**Directions:**
Read the data and repeat all of it exactly.

**The data:**
'''
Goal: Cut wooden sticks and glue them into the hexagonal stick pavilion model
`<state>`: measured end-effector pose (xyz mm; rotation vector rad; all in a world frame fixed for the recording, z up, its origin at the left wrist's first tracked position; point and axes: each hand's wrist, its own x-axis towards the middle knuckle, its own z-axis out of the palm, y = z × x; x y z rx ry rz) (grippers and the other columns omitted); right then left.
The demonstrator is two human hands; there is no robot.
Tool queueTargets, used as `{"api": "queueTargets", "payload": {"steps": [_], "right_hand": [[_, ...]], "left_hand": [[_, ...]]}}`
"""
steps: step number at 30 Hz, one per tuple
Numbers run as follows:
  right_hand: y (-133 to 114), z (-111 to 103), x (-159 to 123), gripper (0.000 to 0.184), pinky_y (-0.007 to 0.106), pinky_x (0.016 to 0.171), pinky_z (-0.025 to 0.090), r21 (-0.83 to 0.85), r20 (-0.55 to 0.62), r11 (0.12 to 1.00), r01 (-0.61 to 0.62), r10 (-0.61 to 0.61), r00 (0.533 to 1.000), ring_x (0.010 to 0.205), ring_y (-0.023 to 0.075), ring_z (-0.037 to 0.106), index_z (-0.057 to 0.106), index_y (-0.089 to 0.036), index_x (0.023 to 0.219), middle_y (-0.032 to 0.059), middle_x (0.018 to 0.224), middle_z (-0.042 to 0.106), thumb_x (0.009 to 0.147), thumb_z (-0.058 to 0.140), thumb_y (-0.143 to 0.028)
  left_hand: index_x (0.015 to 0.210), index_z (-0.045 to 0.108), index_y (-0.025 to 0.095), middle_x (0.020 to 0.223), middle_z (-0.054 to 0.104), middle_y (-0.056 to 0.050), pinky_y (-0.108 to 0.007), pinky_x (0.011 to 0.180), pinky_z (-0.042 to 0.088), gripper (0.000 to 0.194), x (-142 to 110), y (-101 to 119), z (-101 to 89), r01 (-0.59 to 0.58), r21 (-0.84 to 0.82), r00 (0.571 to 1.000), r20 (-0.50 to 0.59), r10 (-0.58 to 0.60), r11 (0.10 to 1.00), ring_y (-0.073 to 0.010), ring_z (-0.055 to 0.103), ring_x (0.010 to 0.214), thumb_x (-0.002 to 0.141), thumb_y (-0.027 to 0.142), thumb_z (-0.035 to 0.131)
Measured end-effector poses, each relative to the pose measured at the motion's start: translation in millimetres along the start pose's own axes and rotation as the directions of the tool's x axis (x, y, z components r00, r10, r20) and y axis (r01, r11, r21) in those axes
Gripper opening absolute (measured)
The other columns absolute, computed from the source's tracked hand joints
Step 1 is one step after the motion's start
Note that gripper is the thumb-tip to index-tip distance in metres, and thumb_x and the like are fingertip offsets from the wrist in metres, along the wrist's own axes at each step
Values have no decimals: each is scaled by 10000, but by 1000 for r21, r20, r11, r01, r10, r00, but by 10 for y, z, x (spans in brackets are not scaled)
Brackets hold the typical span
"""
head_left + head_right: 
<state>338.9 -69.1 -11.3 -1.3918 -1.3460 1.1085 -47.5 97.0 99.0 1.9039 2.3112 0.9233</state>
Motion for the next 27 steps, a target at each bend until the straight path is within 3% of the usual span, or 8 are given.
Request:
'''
**Problem solution:**
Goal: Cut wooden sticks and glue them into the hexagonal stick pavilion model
`<state>`: measured end-effector pose (xyz mm; rotation vector rad; all in a world frame fixed for the recording, z up, its origin at the left wrist's first tracked position; point and axes: each hand's wrist, its own x-axis towards the middle knuckle, its own z-axis out of the palm, y = z × x; x y z rx ry rz) (grippers and the other columns omitted); right then left.
The demonstrator is two human hands; there is no robot.
Tool queueTargets, used as `{"api": "queueTargets", "payload": {"steps": [_], "right_hand": [[_, ...]], "left_hand": [[_, ...]]}}`
"""
steps: step number at 30 Hz, one per tuple
Numbers run as follows:
  right_hand: y (-133 to 114), z (-111 to 103), x (-159 to 123), gripper (0.000 to 0.184), pinky_y (-0.007 to 0.106), pinky_x (0.016 to 0.171), pinky_z (-0.025 to 0.090), r21 (-0.83 to 0.85), r20 (-0.55 to 0.62), r11 (0.12 to 1.00), r01 (-0.61 to 0.62), r10 (-0.61 to 0.61), r00 (0.533 to 1.000), ring_x (0.010 to 0.205), ring_y (-0.023 to 0.075), ring_z (-0.037 to 0.106), index_z (-0.057 to 0.106), index_y (-0.089 to 0.036), index_x (0.023 to 0.219), middle_y (-0.032 to 0.059), middle_x (0.018 to 0.224), middle_z (-0.042 to 0.106), thumb_x (0.009 to 0.147), thumb_z (-0.058 to 0.140), thumb_y (-0.143 to 0.028)
  left_hand: index_x (0.015 to 0.210), index_z (-0.045 to 0.108), index_y (-0.025 to 0.095), middle_x (0.020 to 0.223), middle_z (-0.054 to 0.104), middle_y (-0.056 to 0.050), pinky_y (-0.108 to 0.007), pinky_x (0.011 to 0.180), pinky_z (-0.042 to 0.088), gripper (0.000 to 0.194), x (-142 to 110), y (-101 to 119), z (-101 to 89), r01 (-0.59 to 0.58), r21 (-0.84 to 0.82), r00 (0.571 to 1.000), r20 (-0.50 to 0.59), r10 (-0.58 to 0.60), r11 (0.10 to 1.00), ring_y (-0.073 to 0.010), ring_z (-0.055 to 0.103), ring_x (0.010 to 0.214), thumb_x (-0.002 to 0.141), thumb_y (-0.027 to 0.142), thumb_z (-0.035 to 0.131)
Measured end-effector poses, each relative to the pose measured at the motion's start: translation in millimetres along the start pose's own axes and rotation as the directions of the tool's x axis (x, y, z components r00, r10, r20) and y axis (r01, r11, r21) in those axes
Gripper opening absolute (measured)
The other columns absolute, computed from the source's tracked hand joints
Step 1 is one step after the motion's start
Note that gripper is the thumb-tip to index-tip distance in metres, and thumb_x and the like are fingertip offsets from the wrist in metres, along the wrist's own axes at each step
Values have no decimals: each is scaled by 10000, but by 1000 for r21, r20, r11, r01, r10, r00, but by 10 for y, z, x (spans in brackets are not scaled)
Brackets hold the typical span
"""
head_left + head_right: 
<state>338.9 -69.1 -11.3 -1.3918 -1.3460 1.1085 -47.5 97.0 99.0 1.9039 2.3112 0.9233</state>
Motion for the next 27 steps, a target at each bend until the straight path is within 3% of the usual span, or 8 are given.
Request:

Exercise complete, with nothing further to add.